[Collected data]

↓

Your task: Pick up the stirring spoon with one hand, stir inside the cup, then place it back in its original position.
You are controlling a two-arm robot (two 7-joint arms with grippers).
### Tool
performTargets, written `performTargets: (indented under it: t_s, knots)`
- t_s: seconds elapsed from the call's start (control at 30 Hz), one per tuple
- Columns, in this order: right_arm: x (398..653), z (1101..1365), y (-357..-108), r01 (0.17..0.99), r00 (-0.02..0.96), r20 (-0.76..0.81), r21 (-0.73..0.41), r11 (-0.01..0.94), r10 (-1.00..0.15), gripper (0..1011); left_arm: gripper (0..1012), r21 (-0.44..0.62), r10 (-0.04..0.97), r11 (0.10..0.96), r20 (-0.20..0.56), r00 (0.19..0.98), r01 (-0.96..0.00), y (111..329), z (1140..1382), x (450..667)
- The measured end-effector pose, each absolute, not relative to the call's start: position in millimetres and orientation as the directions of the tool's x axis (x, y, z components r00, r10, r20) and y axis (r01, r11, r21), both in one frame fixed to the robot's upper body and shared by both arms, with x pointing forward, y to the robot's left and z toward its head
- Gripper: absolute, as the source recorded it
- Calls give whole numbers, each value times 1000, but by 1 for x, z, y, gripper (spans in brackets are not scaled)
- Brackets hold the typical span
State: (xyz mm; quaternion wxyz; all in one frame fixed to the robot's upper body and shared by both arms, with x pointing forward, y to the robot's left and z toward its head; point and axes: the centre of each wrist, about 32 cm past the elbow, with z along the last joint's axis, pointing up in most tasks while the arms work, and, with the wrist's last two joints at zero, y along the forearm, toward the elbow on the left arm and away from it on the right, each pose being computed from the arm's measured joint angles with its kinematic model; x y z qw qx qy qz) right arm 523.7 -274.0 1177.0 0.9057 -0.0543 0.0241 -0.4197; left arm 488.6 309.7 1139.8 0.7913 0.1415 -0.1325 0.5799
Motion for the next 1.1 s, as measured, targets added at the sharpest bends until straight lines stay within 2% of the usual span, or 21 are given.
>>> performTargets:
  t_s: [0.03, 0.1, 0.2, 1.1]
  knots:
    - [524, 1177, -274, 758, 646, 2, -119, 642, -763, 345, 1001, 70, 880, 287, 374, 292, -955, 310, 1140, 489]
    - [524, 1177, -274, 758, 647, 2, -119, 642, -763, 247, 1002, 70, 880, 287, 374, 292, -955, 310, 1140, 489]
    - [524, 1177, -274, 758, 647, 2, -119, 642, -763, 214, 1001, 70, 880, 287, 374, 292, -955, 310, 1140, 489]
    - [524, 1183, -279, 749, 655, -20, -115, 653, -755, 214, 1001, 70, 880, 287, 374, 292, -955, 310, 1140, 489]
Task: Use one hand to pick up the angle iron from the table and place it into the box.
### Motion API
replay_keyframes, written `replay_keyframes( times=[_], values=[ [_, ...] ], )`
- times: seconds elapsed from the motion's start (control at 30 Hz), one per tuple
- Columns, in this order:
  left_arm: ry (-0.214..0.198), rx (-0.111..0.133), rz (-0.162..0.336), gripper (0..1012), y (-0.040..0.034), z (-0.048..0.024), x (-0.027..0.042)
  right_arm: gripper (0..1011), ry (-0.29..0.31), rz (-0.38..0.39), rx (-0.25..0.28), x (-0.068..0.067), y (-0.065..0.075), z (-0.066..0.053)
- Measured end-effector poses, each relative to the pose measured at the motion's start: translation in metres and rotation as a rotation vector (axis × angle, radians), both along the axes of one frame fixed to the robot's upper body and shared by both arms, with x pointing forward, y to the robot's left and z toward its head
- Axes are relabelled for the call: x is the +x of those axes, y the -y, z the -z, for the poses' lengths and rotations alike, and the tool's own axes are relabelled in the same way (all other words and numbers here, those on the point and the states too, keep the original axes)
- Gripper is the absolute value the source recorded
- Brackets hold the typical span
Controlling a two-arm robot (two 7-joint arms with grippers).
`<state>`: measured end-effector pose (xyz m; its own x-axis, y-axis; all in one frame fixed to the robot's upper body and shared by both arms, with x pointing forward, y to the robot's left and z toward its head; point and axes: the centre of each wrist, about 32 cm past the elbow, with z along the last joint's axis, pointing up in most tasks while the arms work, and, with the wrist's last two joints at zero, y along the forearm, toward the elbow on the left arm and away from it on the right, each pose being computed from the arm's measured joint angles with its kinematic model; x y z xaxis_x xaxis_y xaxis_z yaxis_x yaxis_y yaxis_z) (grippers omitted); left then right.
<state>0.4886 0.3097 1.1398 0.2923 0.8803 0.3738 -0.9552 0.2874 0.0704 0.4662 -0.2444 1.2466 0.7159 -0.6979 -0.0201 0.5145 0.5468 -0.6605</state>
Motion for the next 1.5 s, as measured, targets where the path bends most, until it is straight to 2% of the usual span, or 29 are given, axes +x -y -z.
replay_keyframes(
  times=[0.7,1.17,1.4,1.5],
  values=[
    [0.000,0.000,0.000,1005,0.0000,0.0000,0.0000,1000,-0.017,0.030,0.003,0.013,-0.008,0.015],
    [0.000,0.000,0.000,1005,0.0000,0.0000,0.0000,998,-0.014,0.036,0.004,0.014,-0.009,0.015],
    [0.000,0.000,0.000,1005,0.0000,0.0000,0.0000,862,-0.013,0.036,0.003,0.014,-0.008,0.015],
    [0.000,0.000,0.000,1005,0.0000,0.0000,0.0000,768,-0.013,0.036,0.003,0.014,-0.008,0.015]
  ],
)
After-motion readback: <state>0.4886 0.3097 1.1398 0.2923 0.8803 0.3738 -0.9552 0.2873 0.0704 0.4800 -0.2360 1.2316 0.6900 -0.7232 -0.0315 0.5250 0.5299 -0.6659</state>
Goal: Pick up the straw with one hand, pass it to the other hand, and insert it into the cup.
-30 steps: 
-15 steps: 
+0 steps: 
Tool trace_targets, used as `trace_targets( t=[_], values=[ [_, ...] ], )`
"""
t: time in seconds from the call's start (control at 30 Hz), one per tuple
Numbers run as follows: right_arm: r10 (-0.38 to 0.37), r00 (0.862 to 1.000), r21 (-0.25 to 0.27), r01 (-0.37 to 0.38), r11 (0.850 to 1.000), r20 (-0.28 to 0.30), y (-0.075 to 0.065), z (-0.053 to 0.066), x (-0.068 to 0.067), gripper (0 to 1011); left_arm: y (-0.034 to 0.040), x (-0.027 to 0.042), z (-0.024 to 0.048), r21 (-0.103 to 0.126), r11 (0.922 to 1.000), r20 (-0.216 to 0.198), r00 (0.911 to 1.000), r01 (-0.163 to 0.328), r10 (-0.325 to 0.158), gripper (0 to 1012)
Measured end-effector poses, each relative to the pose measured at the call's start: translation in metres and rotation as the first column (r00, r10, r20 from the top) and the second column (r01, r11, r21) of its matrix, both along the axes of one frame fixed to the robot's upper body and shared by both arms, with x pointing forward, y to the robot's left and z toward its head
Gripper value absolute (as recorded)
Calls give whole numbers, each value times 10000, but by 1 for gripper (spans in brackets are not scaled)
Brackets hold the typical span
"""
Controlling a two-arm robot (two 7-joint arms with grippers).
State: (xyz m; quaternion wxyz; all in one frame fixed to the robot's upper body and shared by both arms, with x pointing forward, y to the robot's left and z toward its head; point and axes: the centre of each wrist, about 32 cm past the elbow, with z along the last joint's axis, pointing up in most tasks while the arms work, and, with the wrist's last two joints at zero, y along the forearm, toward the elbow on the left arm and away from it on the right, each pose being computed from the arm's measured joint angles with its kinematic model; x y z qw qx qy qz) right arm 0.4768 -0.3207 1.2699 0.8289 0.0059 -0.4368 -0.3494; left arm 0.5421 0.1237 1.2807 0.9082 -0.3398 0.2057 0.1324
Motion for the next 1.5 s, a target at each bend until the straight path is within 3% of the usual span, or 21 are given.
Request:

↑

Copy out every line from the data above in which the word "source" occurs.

ANSWER BOX:
- Gripper: absolute, as the source recorded it
- Gripper is the absolute value the source recorded

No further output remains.